## STUDY MATERIAL
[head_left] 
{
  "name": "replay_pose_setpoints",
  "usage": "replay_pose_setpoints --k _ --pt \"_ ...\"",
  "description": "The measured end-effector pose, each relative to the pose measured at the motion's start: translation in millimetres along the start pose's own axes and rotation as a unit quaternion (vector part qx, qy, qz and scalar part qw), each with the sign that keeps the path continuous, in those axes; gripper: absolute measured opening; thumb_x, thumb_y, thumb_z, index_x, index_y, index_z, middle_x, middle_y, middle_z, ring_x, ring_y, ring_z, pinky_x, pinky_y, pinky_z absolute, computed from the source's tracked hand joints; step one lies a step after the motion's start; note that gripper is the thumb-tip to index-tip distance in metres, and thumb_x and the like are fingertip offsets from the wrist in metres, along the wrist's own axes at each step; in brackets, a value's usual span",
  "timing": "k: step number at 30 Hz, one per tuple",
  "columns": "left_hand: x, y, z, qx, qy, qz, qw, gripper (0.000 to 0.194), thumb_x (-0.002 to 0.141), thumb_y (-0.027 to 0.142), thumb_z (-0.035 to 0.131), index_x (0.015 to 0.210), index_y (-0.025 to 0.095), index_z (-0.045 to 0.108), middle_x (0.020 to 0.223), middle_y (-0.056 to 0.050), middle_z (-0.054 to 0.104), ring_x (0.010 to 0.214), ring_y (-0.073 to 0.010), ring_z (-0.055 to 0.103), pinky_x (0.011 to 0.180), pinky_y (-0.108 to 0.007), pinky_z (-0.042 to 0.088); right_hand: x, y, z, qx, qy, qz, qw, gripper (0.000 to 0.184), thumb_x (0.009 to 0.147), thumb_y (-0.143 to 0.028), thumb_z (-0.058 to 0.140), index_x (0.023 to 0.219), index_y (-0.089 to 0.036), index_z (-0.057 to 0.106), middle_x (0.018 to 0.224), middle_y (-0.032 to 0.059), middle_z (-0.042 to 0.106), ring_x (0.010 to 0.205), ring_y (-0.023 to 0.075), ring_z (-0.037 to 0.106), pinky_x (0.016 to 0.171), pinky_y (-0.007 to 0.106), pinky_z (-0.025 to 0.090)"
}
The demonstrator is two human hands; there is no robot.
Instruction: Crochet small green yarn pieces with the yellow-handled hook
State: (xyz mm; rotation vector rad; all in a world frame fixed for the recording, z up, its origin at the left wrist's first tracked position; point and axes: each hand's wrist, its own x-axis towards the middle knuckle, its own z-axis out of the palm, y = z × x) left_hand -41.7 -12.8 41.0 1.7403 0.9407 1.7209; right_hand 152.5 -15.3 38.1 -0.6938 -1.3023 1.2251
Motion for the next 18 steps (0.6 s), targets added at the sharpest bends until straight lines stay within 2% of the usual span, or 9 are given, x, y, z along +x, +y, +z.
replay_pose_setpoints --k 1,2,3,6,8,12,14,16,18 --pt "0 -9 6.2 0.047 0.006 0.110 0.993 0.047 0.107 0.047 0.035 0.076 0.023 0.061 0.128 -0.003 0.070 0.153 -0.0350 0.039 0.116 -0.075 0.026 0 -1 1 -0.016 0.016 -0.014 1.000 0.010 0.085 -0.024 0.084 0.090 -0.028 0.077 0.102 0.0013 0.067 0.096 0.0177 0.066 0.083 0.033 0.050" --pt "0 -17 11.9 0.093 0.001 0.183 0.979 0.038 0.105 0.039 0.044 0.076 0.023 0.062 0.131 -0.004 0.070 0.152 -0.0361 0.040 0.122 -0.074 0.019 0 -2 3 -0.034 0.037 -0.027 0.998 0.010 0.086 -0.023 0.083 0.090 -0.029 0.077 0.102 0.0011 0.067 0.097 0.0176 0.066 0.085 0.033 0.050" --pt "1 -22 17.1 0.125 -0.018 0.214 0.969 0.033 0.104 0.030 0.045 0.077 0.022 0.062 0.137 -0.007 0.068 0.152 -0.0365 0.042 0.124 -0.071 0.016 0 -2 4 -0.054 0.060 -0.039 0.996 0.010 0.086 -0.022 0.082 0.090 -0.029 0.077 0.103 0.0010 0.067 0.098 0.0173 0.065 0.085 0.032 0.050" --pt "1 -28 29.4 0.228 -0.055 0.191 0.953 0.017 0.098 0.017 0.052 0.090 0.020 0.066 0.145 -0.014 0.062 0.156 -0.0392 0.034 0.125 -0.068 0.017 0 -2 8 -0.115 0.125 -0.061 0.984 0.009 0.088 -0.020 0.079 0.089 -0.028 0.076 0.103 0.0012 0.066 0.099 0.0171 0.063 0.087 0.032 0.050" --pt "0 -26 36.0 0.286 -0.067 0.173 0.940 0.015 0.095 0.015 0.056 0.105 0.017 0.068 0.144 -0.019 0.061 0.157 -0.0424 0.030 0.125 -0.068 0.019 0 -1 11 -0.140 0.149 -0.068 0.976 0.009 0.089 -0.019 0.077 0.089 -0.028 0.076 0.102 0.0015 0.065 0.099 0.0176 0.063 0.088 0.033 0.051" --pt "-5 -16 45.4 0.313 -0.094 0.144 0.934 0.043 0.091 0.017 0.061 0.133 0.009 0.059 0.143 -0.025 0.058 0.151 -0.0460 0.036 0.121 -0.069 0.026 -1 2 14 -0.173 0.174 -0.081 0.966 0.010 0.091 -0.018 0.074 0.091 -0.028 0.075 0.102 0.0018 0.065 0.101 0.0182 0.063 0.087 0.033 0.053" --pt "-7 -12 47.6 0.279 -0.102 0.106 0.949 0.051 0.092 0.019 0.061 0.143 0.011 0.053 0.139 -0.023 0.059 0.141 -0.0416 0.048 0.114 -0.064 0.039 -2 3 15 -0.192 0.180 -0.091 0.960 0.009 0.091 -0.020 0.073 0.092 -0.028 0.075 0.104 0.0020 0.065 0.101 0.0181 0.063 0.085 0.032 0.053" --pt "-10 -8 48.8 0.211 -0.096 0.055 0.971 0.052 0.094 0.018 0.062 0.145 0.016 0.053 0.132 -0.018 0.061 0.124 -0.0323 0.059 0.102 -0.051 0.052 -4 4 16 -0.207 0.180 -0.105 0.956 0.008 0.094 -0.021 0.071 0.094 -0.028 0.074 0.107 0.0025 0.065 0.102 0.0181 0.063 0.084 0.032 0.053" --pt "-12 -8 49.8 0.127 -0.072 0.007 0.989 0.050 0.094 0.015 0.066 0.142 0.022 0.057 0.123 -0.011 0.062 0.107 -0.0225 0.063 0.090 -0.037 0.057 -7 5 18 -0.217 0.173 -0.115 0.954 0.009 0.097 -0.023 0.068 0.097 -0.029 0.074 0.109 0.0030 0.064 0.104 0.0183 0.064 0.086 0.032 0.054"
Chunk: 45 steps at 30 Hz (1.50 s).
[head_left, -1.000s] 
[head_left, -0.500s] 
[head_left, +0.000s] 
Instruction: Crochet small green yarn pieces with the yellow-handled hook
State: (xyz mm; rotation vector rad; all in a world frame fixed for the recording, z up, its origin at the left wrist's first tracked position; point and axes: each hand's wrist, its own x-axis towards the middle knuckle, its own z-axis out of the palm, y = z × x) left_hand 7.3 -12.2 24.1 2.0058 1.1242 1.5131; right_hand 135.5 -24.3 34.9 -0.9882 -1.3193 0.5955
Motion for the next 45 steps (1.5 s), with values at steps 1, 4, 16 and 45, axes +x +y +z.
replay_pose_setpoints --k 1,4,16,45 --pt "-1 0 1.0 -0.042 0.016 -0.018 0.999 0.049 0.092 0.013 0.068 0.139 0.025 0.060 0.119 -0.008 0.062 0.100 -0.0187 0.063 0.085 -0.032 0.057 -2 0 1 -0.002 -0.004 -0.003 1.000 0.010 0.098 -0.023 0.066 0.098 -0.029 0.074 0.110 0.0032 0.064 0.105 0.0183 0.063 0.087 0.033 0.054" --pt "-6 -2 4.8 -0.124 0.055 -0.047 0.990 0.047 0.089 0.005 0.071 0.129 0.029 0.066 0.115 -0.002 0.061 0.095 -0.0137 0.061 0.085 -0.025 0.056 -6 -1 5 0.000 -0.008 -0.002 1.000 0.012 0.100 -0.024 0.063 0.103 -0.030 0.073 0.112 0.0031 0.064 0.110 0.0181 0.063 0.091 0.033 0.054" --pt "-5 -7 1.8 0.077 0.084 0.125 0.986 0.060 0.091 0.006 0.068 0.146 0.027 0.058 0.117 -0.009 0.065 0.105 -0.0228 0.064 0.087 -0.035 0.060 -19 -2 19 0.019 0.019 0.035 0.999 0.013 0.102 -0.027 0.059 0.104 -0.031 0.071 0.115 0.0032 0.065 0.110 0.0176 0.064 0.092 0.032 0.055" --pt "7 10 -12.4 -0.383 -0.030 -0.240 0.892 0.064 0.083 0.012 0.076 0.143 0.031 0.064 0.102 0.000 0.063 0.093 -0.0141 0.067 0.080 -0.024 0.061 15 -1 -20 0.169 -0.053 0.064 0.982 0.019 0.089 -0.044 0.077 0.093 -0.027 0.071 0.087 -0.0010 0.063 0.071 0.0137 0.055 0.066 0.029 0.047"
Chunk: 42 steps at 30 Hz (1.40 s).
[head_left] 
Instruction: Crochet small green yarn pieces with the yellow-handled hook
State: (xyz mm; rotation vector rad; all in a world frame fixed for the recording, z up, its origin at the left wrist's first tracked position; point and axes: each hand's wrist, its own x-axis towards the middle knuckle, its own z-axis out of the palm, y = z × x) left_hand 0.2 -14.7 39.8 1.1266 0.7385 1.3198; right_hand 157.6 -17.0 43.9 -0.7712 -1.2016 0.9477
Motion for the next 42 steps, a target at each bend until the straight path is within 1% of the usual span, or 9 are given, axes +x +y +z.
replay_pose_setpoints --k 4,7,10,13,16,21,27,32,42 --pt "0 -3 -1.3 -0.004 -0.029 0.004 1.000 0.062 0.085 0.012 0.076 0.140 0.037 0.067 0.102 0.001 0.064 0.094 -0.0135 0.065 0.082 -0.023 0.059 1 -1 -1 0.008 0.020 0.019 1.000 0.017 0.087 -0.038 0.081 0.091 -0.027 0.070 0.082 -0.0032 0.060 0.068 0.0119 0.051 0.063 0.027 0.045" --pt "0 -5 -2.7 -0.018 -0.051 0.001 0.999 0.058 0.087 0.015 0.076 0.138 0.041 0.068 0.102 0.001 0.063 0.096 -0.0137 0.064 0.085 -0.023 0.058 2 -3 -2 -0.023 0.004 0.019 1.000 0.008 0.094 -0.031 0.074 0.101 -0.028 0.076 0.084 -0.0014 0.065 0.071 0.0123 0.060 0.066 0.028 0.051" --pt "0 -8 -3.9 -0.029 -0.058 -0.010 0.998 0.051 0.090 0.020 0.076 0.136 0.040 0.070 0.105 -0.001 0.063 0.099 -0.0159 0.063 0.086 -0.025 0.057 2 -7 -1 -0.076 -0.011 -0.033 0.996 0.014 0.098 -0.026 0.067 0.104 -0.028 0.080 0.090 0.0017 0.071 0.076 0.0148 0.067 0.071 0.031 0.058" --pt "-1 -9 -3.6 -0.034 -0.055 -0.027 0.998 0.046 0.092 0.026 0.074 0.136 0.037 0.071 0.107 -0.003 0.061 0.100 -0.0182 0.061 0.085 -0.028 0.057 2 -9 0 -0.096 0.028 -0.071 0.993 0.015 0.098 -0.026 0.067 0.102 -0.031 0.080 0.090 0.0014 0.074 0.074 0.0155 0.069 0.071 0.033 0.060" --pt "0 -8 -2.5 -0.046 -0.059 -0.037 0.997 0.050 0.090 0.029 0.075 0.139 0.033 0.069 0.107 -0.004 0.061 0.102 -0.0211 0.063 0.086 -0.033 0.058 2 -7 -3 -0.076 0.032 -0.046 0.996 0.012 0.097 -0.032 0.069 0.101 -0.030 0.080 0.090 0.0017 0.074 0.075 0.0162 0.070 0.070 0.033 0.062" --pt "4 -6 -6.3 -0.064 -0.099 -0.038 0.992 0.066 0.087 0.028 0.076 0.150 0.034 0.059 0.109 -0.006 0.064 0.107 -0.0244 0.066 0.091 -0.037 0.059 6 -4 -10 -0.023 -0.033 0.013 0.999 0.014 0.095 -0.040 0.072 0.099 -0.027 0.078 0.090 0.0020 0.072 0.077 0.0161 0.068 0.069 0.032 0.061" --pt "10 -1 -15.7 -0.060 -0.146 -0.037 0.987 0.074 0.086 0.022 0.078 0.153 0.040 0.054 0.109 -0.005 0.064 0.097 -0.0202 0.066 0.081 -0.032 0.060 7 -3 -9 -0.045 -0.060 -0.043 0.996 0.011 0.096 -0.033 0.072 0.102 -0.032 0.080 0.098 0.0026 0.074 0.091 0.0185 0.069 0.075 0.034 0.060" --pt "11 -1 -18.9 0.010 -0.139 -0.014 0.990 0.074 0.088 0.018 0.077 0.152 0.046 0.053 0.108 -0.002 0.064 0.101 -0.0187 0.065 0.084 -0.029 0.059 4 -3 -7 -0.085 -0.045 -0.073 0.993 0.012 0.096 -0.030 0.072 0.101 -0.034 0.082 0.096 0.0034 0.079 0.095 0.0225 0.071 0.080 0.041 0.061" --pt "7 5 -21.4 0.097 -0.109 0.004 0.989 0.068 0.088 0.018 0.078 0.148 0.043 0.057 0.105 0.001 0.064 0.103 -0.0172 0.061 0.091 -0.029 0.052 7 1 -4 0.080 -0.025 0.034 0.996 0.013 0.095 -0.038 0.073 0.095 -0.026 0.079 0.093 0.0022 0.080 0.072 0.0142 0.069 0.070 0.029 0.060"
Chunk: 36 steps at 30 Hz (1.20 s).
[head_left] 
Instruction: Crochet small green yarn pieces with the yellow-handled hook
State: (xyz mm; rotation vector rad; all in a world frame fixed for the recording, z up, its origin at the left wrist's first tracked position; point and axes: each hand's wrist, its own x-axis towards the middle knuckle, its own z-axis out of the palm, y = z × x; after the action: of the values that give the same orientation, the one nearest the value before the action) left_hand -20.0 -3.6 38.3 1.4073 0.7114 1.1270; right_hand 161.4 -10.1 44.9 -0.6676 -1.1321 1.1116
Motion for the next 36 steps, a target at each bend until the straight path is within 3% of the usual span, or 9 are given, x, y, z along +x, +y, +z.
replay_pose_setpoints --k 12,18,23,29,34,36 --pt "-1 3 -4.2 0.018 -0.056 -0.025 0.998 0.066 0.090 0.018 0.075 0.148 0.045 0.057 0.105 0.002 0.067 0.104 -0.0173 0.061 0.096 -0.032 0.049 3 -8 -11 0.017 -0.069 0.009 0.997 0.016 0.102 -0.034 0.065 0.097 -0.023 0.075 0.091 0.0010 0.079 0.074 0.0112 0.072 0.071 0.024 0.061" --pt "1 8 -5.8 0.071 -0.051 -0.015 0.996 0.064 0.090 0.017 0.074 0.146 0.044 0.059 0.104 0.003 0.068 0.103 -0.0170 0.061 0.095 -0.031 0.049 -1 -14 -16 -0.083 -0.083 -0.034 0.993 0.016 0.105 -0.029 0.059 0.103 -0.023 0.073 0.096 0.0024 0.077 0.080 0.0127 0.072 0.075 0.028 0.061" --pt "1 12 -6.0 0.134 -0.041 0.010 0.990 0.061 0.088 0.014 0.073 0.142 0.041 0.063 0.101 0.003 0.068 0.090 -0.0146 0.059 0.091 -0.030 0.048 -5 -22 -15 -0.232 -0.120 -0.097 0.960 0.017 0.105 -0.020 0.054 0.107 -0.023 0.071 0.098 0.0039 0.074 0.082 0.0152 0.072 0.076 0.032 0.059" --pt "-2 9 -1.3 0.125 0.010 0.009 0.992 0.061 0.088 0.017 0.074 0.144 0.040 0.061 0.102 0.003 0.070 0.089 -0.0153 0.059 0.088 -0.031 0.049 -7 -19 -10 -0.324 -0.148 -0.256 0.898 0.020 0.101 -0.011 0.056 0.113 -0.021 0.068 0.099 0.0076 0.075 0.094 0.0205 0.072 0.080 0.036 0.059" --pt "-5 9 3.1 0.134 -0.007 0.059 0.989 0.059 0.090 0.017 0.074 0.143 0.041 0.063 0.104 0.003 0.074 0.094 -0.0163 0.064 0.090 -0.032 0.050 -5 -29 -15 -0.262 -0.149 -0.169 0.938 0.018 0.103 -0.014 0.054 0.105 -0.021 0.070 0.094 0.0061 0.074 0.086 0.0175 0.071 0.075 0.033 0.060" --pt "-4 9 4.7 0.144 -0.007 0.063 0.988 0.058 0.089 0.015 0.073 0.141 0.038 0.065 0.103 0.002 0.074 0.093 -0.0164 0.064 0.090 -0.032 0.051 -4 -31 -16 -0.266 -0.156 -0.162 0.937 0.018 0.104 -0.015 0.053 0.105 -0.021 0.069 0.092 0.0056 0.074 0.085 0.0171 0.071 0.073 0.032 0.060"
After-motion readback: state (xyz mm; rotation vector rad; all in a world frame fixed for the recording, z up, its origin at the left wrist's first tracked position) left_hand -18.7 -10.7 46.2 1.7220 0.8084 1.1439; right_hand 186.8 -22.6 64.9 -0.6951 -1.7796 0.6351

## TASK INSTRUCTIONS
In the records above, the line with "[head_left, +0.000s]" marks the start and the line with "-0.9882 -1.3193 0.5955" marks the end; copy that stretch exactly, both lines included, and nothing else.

## SOLVED PROBLEM
[head_left, +0.000s] 
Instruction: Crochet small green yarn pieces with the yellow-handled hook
State: (xyz mm; rotation vector rad; all in a world frame fixed for the recording, z up, its origin at the left wrist's first tracked position; point and axes: each hand's wrist, its own x-axis towards the middle knuckle, its own z-axis out of the palm, y = z × x) left_hand 7.3 -12.2 24.1 2.0058 1.1242 1.5131; right_hand 135.5 -24.3 34.9 -0.9882 -1.3193 0.5955

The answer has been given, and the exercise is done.